Heterotrophy is a critical source of fixed carbon for corals, especially when bleached (e.g., Carriquiry et al., 1994; Grottoli et al., 2006, 2014; Hughes et al., 2010; Connolly et al., 2012). Isotopic and feeding studies indicate that the proportionate contribution of heterotrophically acquired carbon varies seasonally but not for all species (e.g., Porter, 1976; Carriquiry et al., 1994; Felis et al., 1998; Grottoli and Wellington, 1999; Rodrigues and Grottoli, 2006; Levas et al., 2013, 2016; Schoepf et al., 2015). Yet, natural intra- and inter-annual variability in Caribbean coral heterotrophy has not yet been investigated. Lower heterotrophy before, during, and/or after bleaching has been linked to slower bleaching recovery (e.g., Grottoli et al., 2006, 2014; Rodrigues and Grottoli, 2006). Thus, corals with higher heterotrophic capacity and/or plasticity during the late summer, should be less susceptible to bleaching and likely to recover more quickly from thermal stress.
Finally, high coral calcification rates are often viewed as an indicator of coral health (e.g., Cortés and Risk, 1985; Guzmán et al., 1994), as this is an energetically costly process (e.g., Cohen and McConnaughey, 2002; Allemand et al., 2011). Calcification rates are typically higher in summer than in winter (e.g., Crossland, 1984; Lough and Barnes, 2000; Ross et al., 2018). Calcification increases with increasing temperatures up to an optimum (e.g., Jokiel et al., 1978; Marshall and Clode, 2004) and then decreases or stops when temperatures rise above a certain threshold (e.g., Leder et al., 1991; Reynaud et al., 2003; Rodrigues and Grottoli, 2006; Jokiel, 2011). Further, calcification is typically enhanced due to higher light availability in summer months (see Gattuso et al., 1999; Allemand et al., 2011 for review). When bleached, coral calcification dramatically decreases or stops (e.g., Carilli et al., 2009; Grottoli et al., 2014; Hagedorn et al., 2016; D’Olivo and McCulloch, 2017; Fisch et al., 2019), as stressed corals prioritize energy allocation toward maintaining metabolic demand and minimizing energy reserve losses (e.g., Edmunds and Davies, 1989; Cabral-Tena et al., 2013). Thus, corals that grow more slowly overall, or slower during the summer and early fall, may be less susceptible to bleaching and/or recover more quickly as they may already be prioritizing energy reserves or other metabolic processes over calcification.
Overall, the intra- and inter-annual variability in coral physiology could underlie coral bleaching susceptibility, severity, and persistence during recovery.
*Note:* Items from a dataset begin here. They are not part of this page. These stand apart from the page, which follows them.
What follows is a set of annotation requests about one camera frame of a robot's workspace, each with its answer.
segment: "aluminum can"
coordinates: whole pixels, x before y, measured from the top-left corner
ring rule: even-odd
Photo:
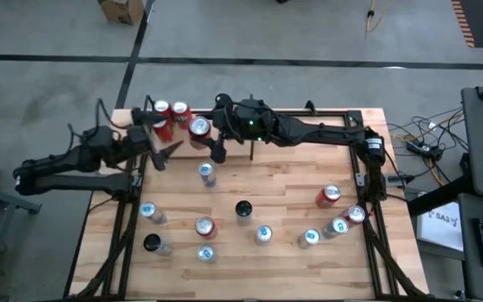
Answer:
[[[173,104],[173,118],[180,128],[187,129],[193,119],[193,114],[188,104],[184,102]]]
[[[211,125],[210,121],[204,117],[195,117],[191,120],[190,126],[188,127],[188,132],[190,133],[190,145],[191,147],[201,150],[206,148],[202,143],[198,143],[193,139],[197,138],[209,138],[210,137]]]
[[[319,232],[316,229],[309,229],[298,237],[298,246],[300,248],[309,248],[319,242]]]
[[[319,191],[316,196],[316,205],[320,209],[331,207],[340,198],[340,190],[336,185],[327,185],[325,188]]]
[[[156,101],[154,103],[154,111],[157,112],[158,114],[161,114],[163,116],[167,117],[167,124],[169,127],[172,127],[174,125],[173,121],[173,110],[171,109],[171,106],[169,102],[167,101]]]
[[[217,227],[213,219],[209,217],[201,217],[195,223],[197,234],[204,239],[213,239],[217,236]]]
[[[343,210],[339,216],[346,219],[350,227],[353,227],[360,225],[365,220],[366,213],[360,206],[350,206]]]
[[[259,246],[264,246],[272,240],[273,231],[269,226],[259,226],[255,236],[255,242]]]
[[[342,217],[335,217],[330,223],[324,226],[322,236],[327,239],[335,238],[340,234],[348,232],[348,221]]]
[[[216,186],[216,167],[213,163],[203,162],[199,164],[199,175],[207,188]]]
[[[144,238],[144,249],[160,256],[170,256],[173,246],[158,234],[150,234]]]
[[[197,250],[197,258],[206,263],[213,263],[216,260],[216,251],[210,245],[203,245]]]
[[[246,226],[251,223],[252,205],[247,200],[239,201],[236,204],[236,218],[238,225]]]
[[[153,129],[162,143],[168,143],[173,140],[173,129],[169,127],[167,120],[154,124]]]
[[[152,202],[141,205],[141,215],[155,224],[164,224],[167,221],[167,216]]]

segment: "red can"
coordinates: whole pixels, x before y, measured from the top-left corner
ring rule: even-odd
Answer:
[[[365,220],[366,213],[360,206],[350,206],[343,210],[339,216],[346,219],[348,224],[353,227],[360,225]]]
[[[163,143],[173,140],[173,129],[167,124],[167,120],[158,122],[153,128],[159,140]]]
[[[213,239],[217,235],[216,222],[209,217],[201,217],[195,223],[197,234],[204,239]]]
[[[158,114],[161,114],[163,116],[167,117],[167,124],[172,127],[174,122],[173,122],[173,111],[171,110],[171,106],[169,105],[169,102],[167,101],[156,101],[154,103],[154,111],[157,112]]]
[[[188,131],[190,133],[190,145],[191,147],[200,150],[206,148],[202,143],[197,143],[194,141],[196,138],[209,138],[210,137],[211,125],[210,121],[204,117],[196,117],[190,122]]]
[[[177,122],[182,129],[187,129],[193,119],[193,114],[191,114],[191,109],[188,104],[184,102],[176,102],[173,104],[173,117],[174,121]]]
[[[320,190],[316,196],[316,205],[321,208],[329,208],[336,203],[340,198],[340,190],[336,185],[327,185]]]

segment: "gray floor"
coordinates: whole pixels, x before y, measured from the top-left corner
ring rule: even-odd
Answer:
[[[392,2],[381,27],[365,37],[369,1],[158,0],[141,56],[483,63],[465,45],[450,1]],[[94,2],[0,0],[0,54],[129,55],[136,27],[106,23]],[[66,123],[94,126],[94,104],[114,108],[126,65],[0,62],[0,189],[13,193],[12,170],[24,159],[64,152]],[[383,107],[398,124],[460,105],[460,89],[483,86],[483,70],[384,70],[258,66],[138,65],[126,106],[145,94],[211,107],[219,92],[264,99],[273,107]],[[463,125],[453,129],[465,137]],[[458,177],[461,150],[440,165]],[[398,157],[399,169],[424,170]],[[410,187],[433,190],[425,175]],[[0,257],[0,294],[12,301],[57,299],[70,269],[89,193],[32,197],[39,216],[18,215]],[[463,287],[460,263],[422,254],[430,292],[450,297]]]

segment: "wooden table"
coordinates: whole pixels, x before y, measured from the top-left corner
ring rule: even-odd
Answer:
[[[120,114],[115,111],[113,119],[120,120]],[[383,110],[362,109],[362,114],[365,124],[386,139],[386,149],[393,157]],[[338,117],[302,119],[343,123]],[[166,213],[168,222],[155,226],[139,217],[127,299],[373,298],[362,227],[306,250],[295,243],[304,230],[321,229],[331,217],[357,202],[348,148],[311,143],[278,148],[256,143],[254,152],[253,161],[228,158],[218,169],[213,189],[205,188],[196,172],[202,159],[173,159],[164,172],[154,170],[148,161],[141,202],[153,201]],[[393,172],[389,161],[383,170]],[[342,197],[334,207],[322,210],[316,207],[314,197],[329,183],[340,187]],[[402,194],[396,188],[388,192]],[[105,193],[95,193],[91,206],[106,198]],[[234,205],[239,200],[253,204],[250,226],[236,224]],[[71,294],[82,290],[106,259],[116,208],[116,203],[108,203],[88,216]],[[406,204],[389,198],[382,202],[382,211],[393,257],[415,285],[428,292]],[[217,252],[213,264],[196,257],[197,247],[205,243],[195,233],[195,220],[201,216],[213,217],[219,227],[211,242]],[[252,240],[262,224],[273,229],[273,239],[266,247]],[[174,255],[166,258],[145,251],[143,239],[150,233],[169,239]],[[378,267],[388,293],[379,256]],[[115,271],[112,290],[119,280]]]

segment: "black can lid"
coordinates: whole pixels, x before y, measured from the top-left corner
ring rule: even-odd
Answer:
[[[155,252],[161,245],[161,238],[157,234],[150,234],[144,238],[143,246],[149,252]]]
[[[249,216],[252,212],[251,203],[247,200],[239,201],[236,204],[236,214],[239,216]]]
To the best of our knowledge, only one study to date has assessed several physiological traits (i.e., chlorophyll a, Symbiodiniaceae density, colony brightness, and skeletal density) over a 2-year survey in Pocillopora damicornis on the Great Barrier Reef (Cooper et al., 2008). However, more studies are needed that comprehensively assess multiple physiological and isotopic traits of corals in situ over multiple years, particularly for Caribbean corals. Here, we measured seven physiological traits (e.g., calcification, biomass, lipid, protein, carbohydrate, chlorophyll a, Symbiodinaceae density, and tissue and skeletal isotopes) in the three Caribbean coral species Porites divaricata (branching morphology), Porites astreoides (mounding/encrusting morphology), and Orbicella faveolata (mounding, formerly Montastraea faveolata (Budd et al., 2012) from a common garden from July 2009 to June 2011. Using a multivariate approach, we quantified coral overall physiological variability over time and among species and identified the trait (s) that underly variability. Understanding how key physiological traits of coral health vary among species and over time can help us assess how natural variability in coral physiology potentially modulates resistance and resilience of corals to bleaching.
Materials and Methods
Coral Collection and Experimental Design
Coral collection methods were previously described in Grottoli et al. (2014). Briefly, six ramets from nine healthy (no bleaching visible) genets of Porites divaricata, Porites astreoides, and Orbicella faveolata were collected from 2.4 to 7.9 m depth from a reef near Puerto Morelos, Mexico. They were mounted on labeled PVC tiles, buoyantly weighed (Jokiel et al., 1978), and redeployed in a common garden at 4.9 m depth on the back reef (20°52.8150N, 86°50.9890W) on July 2009 where submersible loggers recorded the seawater temperature every hour. One ramet per genet was pre-assigned to a collection time of July 2009 (0 month), September 2009 (1.5 months), June 2010 (11 months), July 2010 (12 months), September 2010 (13.5 months), and June 2011 (23 months). At each time interval, all surviving ramets per species assigned to that time point were collected and missing or dead ramets were recorded. Ramets were buoyantly weighed and daily calcification rates were calculated as the difference between weights at the start of the study and collection time, divided by the respective number of days elapsed since the last measurement, and standardized to surface area. Coral fragments were then frozen at −80°C and shipped to The Ohio State University on dry ice and stored at −80°C for further analysis.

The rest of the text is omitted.